Nye, who penned the series, said it was “the right time to stop” the period drama.
“The family were in Corfu for four years, from 1835 to 1939, so who are we to outlive them?” he said.
But the writer, who also created Men Behaving Badly, issued a “plea to have more – for want of a better term – family drama on our televisions”.
“It doesn’t have to be folksy or anodyne, it just has to not have a succession of actors looking grim, suicidal or simply furious as they murder, rape and pillage before our bedtime,” he said.
His comments come after a series of shows sparked controversy over their levels of violence.
Game Of Thrones, Luther, The Handmaid’s Tale, Killing Eve and Troy: Fall Of A City all contain scenes of gruesome brutality.

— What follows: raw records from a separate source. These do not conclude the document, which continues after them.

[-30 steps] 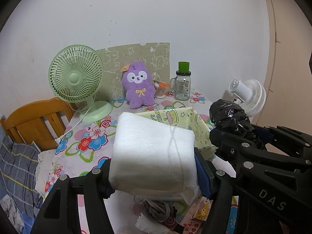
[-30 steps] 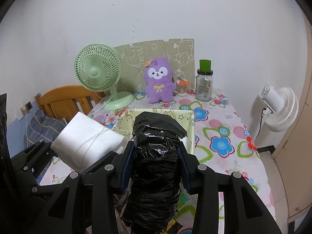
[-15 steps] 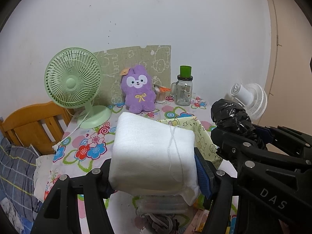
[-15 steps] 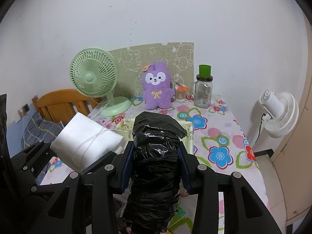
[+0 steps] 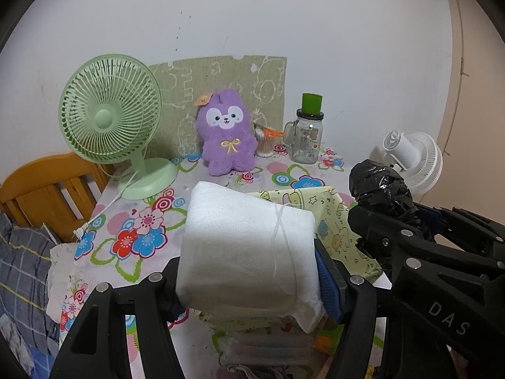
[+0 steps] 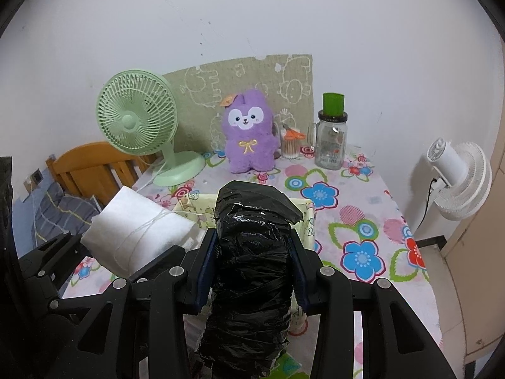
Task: Organize soft objects
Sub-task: 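Lift the white pad and black roll and carry both over the fabric box, then lower the pad and roll into the box and open both tools, then withdraw both open tools from the box toward the remaining items, then grasp the grey sock with the left tool while the right tool grasps the green tissue pack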
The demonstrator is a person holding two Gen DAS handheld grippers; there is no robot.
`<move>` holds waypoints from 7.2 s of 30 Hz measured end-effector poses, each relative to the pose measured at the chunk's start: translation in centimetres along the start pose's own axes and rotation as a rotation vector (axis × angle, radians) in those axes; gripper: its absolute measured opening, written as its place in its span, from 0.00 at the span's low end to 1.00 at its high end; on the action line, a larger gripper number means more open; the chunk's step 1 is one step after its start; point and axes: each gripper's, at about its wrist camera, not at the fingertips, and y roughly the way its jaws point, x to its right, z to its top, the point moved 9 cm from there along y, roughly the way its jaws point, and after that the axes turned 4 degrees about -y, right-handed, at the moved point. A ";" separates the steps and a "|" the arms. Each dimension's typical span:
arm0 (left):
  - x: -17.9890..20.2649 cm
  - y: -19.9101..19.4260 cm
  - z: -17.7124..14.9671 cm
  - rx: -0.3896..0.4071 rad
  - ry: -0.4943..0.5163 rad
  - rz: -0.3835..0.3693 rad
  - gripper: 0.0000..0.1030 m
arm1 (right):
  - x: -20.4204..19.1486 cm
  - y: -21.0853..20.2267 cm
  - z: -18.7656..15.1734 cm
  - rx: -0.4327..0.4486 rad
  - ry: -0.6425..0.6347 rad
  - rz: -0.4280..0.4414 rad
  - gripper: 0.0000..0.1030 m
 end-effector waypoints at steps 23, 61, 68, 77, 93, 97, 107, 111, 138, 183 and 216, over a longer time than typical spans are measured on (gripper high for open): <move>-1.3 6.4 -1.5 -0.113 -0.020 0.017 0.68 | 0.8 6.0 -0.6 -0.078 0.028 0.007 0.44; 0.2 6.2 -3.1 -0.098 0.047 0.028 1.00 | 1.0 6.6 -2.3 -0.078 -0.001 -0.076 0.88; 0.5 4.7 -3.2 -0.075 0.047 0.029 1.00 | 0.6 5.2 -2.6 -0.062 -0.005 -0.078 0.89; 0.7 2.7 -3.4 -0.047 0.044 0.031 1.00 | 0.2 3.2 -3.0 -0.038 -0.007 -0.081 0.90; 1.2 -0.3 -3.6 0.007 0.047 0.030 1.00 | -0.1 0.4 -3.5 -0.009 0.008 -0.099 0.90; 1.3 -1.0 -3.9 0.016 0.045 0.033 1.00 | -0.3 -0.6 -3.7 0.005 0.002 -0.108 0.90; 1.4 -3.1 -4.6 0.039 0.043 0.040 1.00 | -0.9 -2.7 -4.3 0.026 -0.006 -0.110 0.90; 1.5 -3.9 -4.9 0.049 0.040 0.038 1.00 | -1.0 -3.6 -4.6 0.036 -0.006 -0.110 0.90; 1.6 -7.4 -8.2 0.064 0.009 0.036 1.00 | -2.0 -7.3 -7.5 0.060 -0.019 -0.124 0.90; -1.4 -0.7 -13.9 -0.126 -0.060 0.044 1.00 | -1.9 -0.2 -12.7 -0.109 -0.027 -0.096 0.90; 0.0 4.5 -16.1 -0.284 -0.023 0.021 0.66 | 0.7 6.2 -15.7 -0.289 0.007 -0.101 0.90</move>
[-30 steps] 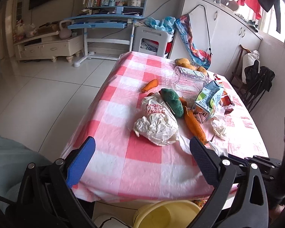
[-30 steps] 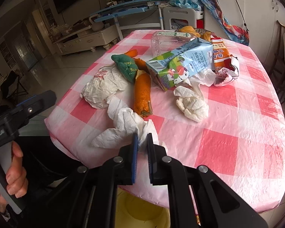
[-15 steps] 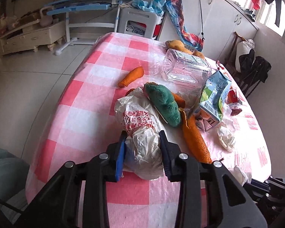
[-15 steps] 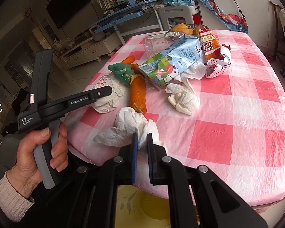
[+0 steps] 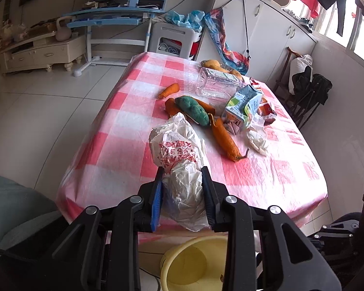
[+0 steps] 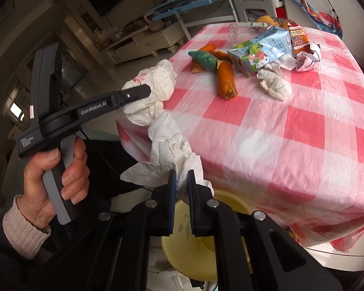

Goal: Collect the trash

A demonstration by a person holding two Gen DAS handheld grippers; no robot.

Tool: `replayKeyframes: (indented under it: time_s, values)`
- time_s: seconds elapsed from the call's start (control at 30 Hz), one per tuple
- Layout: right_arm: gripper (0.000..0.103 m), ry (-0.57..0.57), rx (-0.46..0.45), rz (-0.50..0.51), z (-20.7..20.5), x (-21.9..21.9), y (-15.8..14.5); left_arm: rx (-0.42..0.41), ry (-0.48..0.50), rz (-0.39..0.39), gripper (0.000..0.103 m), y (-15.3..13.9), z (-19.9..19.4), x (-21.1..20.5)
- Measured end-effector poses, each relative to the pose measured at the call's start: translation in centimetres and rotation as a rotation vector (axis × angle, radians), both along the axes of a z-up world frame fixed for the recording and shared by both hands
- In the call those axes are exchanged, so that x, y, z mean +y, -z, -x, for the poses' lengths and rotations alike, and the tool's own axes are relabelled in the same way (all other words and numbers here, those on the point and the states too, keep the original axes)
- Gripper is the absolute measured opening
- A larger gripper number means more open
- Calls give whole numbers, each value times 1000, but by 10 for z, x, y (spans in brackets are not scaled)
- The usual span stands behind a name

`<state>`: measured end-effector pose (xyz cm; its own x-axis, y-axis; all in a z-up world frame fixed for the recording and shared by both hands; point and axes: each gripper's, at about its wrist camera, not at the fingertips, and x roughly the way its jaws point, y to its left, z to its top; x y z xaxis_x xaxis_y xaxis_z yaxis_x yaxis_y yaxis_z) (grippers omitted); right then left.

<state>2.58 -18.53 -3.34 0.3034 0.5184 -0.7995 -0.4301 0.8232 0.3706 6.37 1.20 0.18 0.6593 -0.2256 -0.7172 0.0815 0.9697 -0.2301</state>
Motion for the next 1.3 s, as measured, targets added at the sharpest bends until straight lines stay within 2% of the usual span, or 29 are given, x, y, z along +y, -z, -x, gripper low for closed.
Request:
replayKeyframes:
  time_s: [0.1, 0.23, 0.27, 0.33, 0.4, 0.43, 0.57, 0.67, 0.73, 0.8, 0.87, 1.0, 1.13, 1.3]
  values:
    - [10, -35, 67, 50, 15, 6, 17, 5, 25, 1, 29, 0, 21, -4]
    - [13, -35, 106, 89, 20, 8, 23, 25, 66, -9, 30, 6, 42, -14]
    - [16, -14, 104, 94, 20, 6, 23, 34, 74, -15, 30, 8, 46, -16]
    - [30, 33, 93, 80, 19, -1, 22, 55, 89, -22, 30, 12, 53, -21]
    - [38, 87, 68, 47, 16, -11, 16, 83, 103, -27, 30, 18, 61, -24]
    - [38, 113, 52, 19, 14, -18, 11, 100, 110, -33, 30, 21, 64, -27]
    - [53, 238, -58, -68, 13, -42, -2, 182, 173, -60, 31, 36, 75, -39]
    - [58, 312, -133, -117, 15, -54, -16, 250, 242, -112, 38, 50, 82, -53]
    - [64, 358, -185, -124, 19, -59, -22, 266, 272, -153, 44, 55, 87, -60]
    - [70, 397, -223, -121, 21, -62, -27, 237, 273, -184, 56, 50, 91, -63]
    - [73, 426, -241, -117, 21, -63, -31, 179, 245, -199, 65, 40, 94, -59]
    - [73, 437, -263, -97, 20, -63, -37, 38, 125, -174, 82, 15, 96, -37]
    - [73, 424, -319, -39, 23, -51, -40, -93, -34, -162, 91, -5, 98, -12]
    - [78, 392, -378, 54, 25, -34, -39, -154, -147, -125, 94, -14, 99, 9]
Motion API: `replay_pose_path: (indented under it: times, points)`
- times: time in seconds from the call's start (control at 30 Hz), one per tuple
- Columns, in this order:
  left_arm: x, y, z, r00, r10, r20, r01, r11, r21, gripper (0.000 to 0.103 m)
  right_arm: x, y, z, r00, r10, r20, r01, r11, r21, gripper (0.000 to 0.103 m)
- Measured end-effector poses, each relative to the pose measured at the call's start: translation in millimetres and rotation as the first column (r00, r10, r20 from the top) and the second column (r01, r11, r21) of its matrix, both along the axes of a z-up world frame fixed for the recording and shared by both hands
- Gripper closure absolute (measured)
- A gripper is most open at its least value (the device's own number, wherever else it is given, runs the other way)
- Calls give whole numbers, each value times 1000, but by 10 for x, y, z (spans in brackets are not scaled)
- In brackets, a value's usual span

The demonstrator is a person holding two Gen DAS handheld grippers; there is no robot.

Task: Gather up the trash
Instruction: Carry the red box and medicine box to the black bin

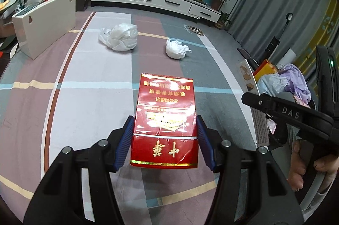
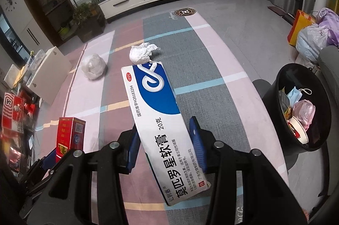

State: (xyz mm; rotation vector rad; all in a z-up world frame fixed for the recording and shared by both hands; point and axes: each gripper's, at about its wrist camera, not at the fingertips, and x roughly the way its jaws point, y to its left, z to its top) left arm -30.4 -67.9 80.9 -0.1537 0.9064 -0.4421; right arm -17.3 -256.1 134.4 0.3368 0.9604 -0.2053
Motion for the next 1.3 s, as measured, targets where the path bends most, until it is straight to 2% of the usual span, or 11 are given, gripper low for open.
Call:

Nye also said the Greek island setting for The Durrells made the show “overwhelmingly a cross-cultural success story”.
“We drama-makers are all rushing to shoehorn in Brexit-related comment but The Durrells is thematically right there already,” he said.
And he added he “would have loved to bang the drum more for language-learning and the European dream but tragically everything isn’t about me, and subtitles do alienate some viewers.”
Meanwhile, Hawes, whose matriarch character Louisa Durrell is now running a high-grade guesthouse, said filming the final scene was “emotional”.
“We knew it was the end. That was very sad. It was quite tricky to hold that together,” she said.
Callum Woodhouse, who plays Leslie Durrell, one of Louisa’s children, told how the cast and crew marked the final day of filming.
“We all went out for a meal in one of our favourite restaurants in Corfu Town to mark the end of the series,” he said.
“It’s on the harbour, looking out on to the sea, and at the end of the meal Keeley stood up and said ‘Right, we’re all going in the sea!’
“Everyone stood up from the tables and we all followed her into the sea and were swimming about for at least 30 minutes.
“There was about 40 of us altogether and it was very special.”